Head-Aware KV Cache Compression for Efficient Visual Autoregressive Modeling

Visual Autoregressive (VAR) models adopt a next-scale prediction paradigm, offering high-quality content generation with substantially fewer decoding steps. However, existing VAR models suffer from significant attention complexity and severe memory overhead due to the accumulation of keyvalue (KV) caches across scales. In this paper, we tackle this challenge by introducing KV cache compression into the next-scale generation paradigm. We begin with a crucial observation: attention heads in VAR models can be divided into two functionally distinct categories: Contextual Heads focus on maintaining semantic consistency, while Structural Heads are responsible for preserving spatial coherence. This structural divergence causes existing one-size-fits-all compression methods to perform poorly on VAR models. To address this, we propose HACK, a training-free Head-Aware KV cache Compression frameworK. HACK utilizes an offline classification scheme to separate head types, enabling it to apply pattern-specific compression strategies with asymmetric cache budgets for each category.
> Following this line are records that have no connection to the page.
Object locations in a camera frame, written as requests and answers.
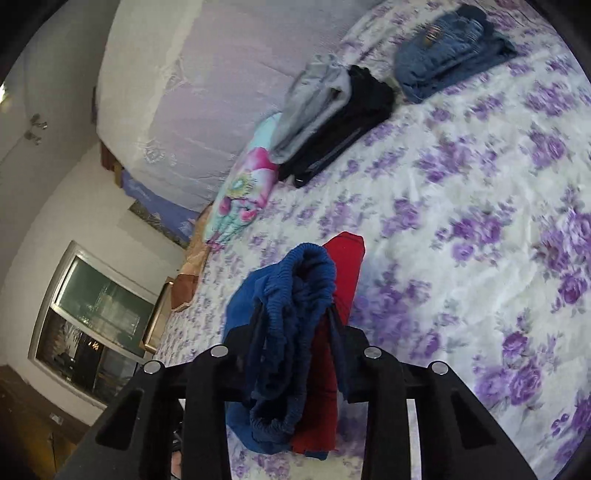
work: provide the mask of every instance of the purple flower pattern
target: purple flower pattern
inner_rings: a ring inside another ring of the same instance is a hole
[[[278,453],[276,455],[261,455],[255,457],[256,464],[273,480],[287,478],[290,472],[289,453]]]
[[[244,270],[244,260],[236,252],[230,252],[224,259],[224,263],[228,266],[228,270],[232,275],[242,276]]]
[[[534,112],[544,112],[548,116],[560,116],[574,108],[574,96],[563,83],[554,82],[545,86],[534,83],[534,89],[525,97],[524,105]]]
[[[351,158],[347,160],[347,167],[340,171],[340,179],[344,180],[359,171],[359,161]]]
[[[425,125],[429,130],[432,130],[437,124],[449,122],[451,119],[452,115],[449,110],[441,107],[435,107],[434,110],[429,112],[429,116],[425,120]]]
[[[325,239],[343,231],[357,232],[363,221],[371,215],[371,205],[371,198],[363,200],[360,194],[341,193],[332,204],[327,205],[324,215],[318,219],[320,238]]]
[[[465,113],[467,118],[474,115],[478,120],[488,120],[489,114],[501,110],[503,108],[503,100],[505,96],[502,93],[498,95],[488,95],[486,97],[479,98],[476,104],[471,106]]]
[[[486,408],[504,411],[525,407],[525,417],[543,405],[540,392],[544,378],[553,374],[560,364],[554,350],[562,335],[548,335],[547,341],[535,348],[530,339],[529,309],[519,314],[516,324],[516,330],[514,326],[499,327],[504,336],[501,364],[487,364],[479,354],[473,359],[472,371],[476,375],[475,394]]]
[[[366,147],[371,147],[374,143],[383,140],[394,131],[394,124],[392,122],[383,122],[377,127],[373,128],[365,135],[363,143]]]
[[[234,478],[244,478],[248,476],[251,471],[250,464],[246,461],[247,450],[242,447],[238,452],[231,452],[230,457],[230,468]]]
[[[579,99],[583,102],[586,106],[591,106],[591,93],[588,89],[579,87]]]
[[[316,177],[313,177],[301,190],[308,194],[312,192],[314,189],[321,189],[322,187],[326,187],[326,184],[330,180],[331,172],[330,170],[321,171]]]
[[[491,78],[491,74],[488,72],[482,72],[476,76],[476,80],[482,85],[486,85],[488,82],[490,82]]]
[[[532,42],[516,43],[515,48],[520,57],[529,57],[536,50],[536,46]]]
[[[433,150],[420,151],[420,159],[414,165],[424,172],[426,180],[431,183],[441,183],[453,175],[466,177],[472,159],[469,144],[470,139],[464,137],[455,141],[441,137]]]
[[[443,244],[453,243],[452,257],[458,265],[466,265],[473,258],[496,266],[502,257],[499,245],[503,228],[511,224],[515,212],[512,203],[509,198],[497,207],[487,204],[458,212],[459,219],[451,218],[449,227],[437,230],[431,248],[442,249]]]
[[[427,365],[436,352],[450,353],[465,346],[462,342],[445,343],[441,333],[460,322],[454,315],[455,302],[447,302],[446,311],[439,313],[429,328],[421,328],[413,310],[429,301],[431,284],[415,279],[401,283],[398,269],[399,265],[392,263],[371,284],[358,286],[350,324],[362,328],[372,345],[419,365]]]
[[[546,281],[557,282],[552,313],[568,307],[575,316],[585,313],[584,297],[591,284],[591,213],[583,211],[584,203],[572,186],[561,202],[556,215],[535,218],[540,241],[534,245],[533,259],[543,266]]]
[[[284,208],[283,200],[272,198],[267,203],[267,206],[259,212],[258,219],[274,218],[282,213]]]
[[[404,230],[416,230],[420,227],[420,209],[424,205],[421,200],[419,202],[411,202],[408,196],[394,199],[393,210],[394,214],[388,218],[382,218],[382,236],[384,238],[391,238],[395,233]]]
[[[555,473],[570,460],[587,431],[591,429],[591,394],[578,390],[570,408],[571,414],[563,413],[554,420],[550,432],[539,443],[540,446],[547,446],[548,439],[553,440],[552,444],[559,443],[554,454]]]
[[[528,148],[522,145],[520,149],[523,153],[530,155],[534,165],[534,172],[544,170],[568,156],[566,144],[562,140],[558,130],[550,134],[545,134],[534,124],[531,127],[531,131],[528,132],[528,137],[534,146]]]
[[[394,151],[384,152],[377,160],[365,169],[365,173],[372,179],[377,179],[381,175],[392,174],[398,160],[406,153],[406,148],[397,148]]]
[[[510,61],[507,66],[509,67],[512,77],[520,77],[526,73],[534,71],[534,69],[527,63],[521,61]]]
[[[487,17],[487,20],[499,31],[510,31],[517,26],[515,18],[506,10],[489,11],[487,12]]]
[[[265,242],[260,246],[260,267],[272,265],[281,260],[288,252],[286,248],[287,237],[279,237],[274,239],[265,239]]]
[[[362,403],[344,404],[339,409],[336,431],[337,458],[343,458],[349,467],[349,478],[360,478],[365,451],[365,433],[367,429],[367,405]]]
[[[469,87],[468,82],[458,82],[455,85],[451,85],[449,87],[447,87],[443,93],[444,95],[458,95],[459,93],[462,93],[464,90],[466,90]]]
[[[318,208],[320,207],[320,202],[315,201],[309,204],[306,208],[300,210],[300,213],[297,214],[295,217],[295,224],[297,226],[306,226],[309,225],[310,222],[314,219]]]
[[[499,169],[496,166],[496,161],[499,155],[491,147],[487,148],[484,153],[479,153],[478,157],[480,159],[480,170],[487,179],[498,173]]]
[[[410,16],[407,14],[394,14],[390,17],[390,23],[399,27],[404,25],[408,20],[410,20]]]
[[[573,63],[569,57],[556,57],[546,62],[546,71],[557,72],[562,75],[568,75],[574,70]]]

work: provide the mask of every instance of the blue blanket
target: blue blanket
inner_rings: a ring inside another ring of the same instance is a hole
[[[256,270],[230,299],[226,310],[227,332],[247,325],[259,300],[268,327],[262,355],[247,362],[247,377],[256,375],[251,401],[229,403],[226,423],[249,449],[278,453],[290,449],[289,441],[306,403],[310,345],[314,330],[332,303],[336,269],[326,250],[301,244],[283,260]]]
[[[181,207],[176,203],[169,202],[159,197],[135,180],[127,170],[121,175],[125,193],[139,201],[150,214],[160,220],[160,224],[174,233],[184,242],[189,243],[195,230],[195,221],[199,216],[198,212]]]

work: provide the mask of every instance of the clothing
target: clothing
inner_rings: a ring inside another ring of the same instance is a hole
[[[359,270],[365,255],[363,238],[342,232],[324,245],[336,266],[333,302],[339,319],[346,325],[357,288]],[[292,450],[306,456],[326,459],[335,449],[337,426],[337,381],[330,350],[329,323],[322,318],[312,340],[312,360],[308,373],[307,398],[301,420],[291,439]]]
[[[191,243],[185,253],[185,263],[178,271],[170,290],[170,307],[173,312],[182,312],[191,305],[199,285],[199,278],[207,263],[211,248],[203,243],[203,231],[207,225],[212,205],[208,205],[195,221]]]
[[[226,423],[249,450],[271,454],[290,448],[306,403],[310,345],[332,304],[335,277],[323,247],[301,244],[279,263],[250,273],[228,303],[224,337],[250,322],[256,301],[268,319],[264,338],[251,343],[260,349],[246,362],[247,377],[256,375],[252,400],[229,403],[226,410]]]
[[[355,141],[390,117],[394,91],[376,80],[368,69],[349,69],[351,98],[312,135],[290,160],[279,167],[279,180],[294,175],[295,187],[303,187]]]
[[[394,57],[394,76],[408,100],[434,93],[517,56],[513,44],[473,5],[438,17]]]
[[[260,124],[217,193],[203,232],[203,240],[212,250],[227,245],[266,207],[277,182],[277,165],[269,160],[267,149],[280,118],[281,114],[276,113]]]
[[[273,163],[288,161],[351,97],[347,68],[335,55],[315,55],[290,86],[271,137]]]

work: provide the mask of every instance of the folded towel
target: folded towel
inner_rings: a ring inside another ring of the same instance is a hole
[[[473,5],[462,5],[400,45],[394,76],[408,100],[434,93],[517,56],[513,44]]]
[[[365,244],[359,235],[342,232],[329,240],[326,251],[335,262],[336,289],[333,302],[339,319],[346,325],[357,288]],[[294,452],[325,460],[336,446],[337,381],[330,350],[330,326],[324,316],[312,340],[312,361],[308,374],[308,394],[301,420],[291,439]]]
[[[269,160],[267,149],[280,118],[281,114],[276,113],[259,125],[217,193],[203,232],[203,240],[212,250],[217,251],[227,245],[266,207],[277,182],[278,168]]]
[[[249,450],[270,454],[290,449],[306,403],[310,345],[333,301],[335,276],[335,264],[323,247],[301,244],[279,263],[250,273],[228,303],[224,337],[250,322],[258,301],[268,318],[264,338],[253,338],[251,344],[261,351],[251,351],[256,361],[246,366],[247,377],[256,375],[254,391],[247,392],[252,400],[229,403],[226,410],[226,423]]]

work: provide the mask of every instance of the floral bedspread
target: floral bedspread
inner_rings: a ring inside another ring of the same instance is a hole
[[[591,86],[524,1],[477,4],[520,56],[421,105],[400,101],[307,187],[278,185],[260,218],[210,257],[157,358],[187,362],[219,342],[251,270],[301,242],[358,233],[367,253],[350,323],[401,361],[450,364],[546,480],[591,427]],[[386,1],[340,55],[384,79],[400,41],[456,6]],[[230,432],[233,475],[359,478],[365,416],[340,405],[338,450],[324,462],[258,455]]]
By doing so, HACK effectively constrains the average KV cache length within a fixed budget B, reducing the theoretical attention complexity from O(n 4 ) to O(Bn 2 ). Extensive experiments on multiple VAR models across text-to-image and class-conditional tasks validate the effectiveness and generalizability of HACK. It achieves up to 70% KV cache compression without degrading output quality, resulting in memory savings and faster inference. For example, HACK provides a 1.75× memory reduction and a 1.57× speedup on Infinity-8B.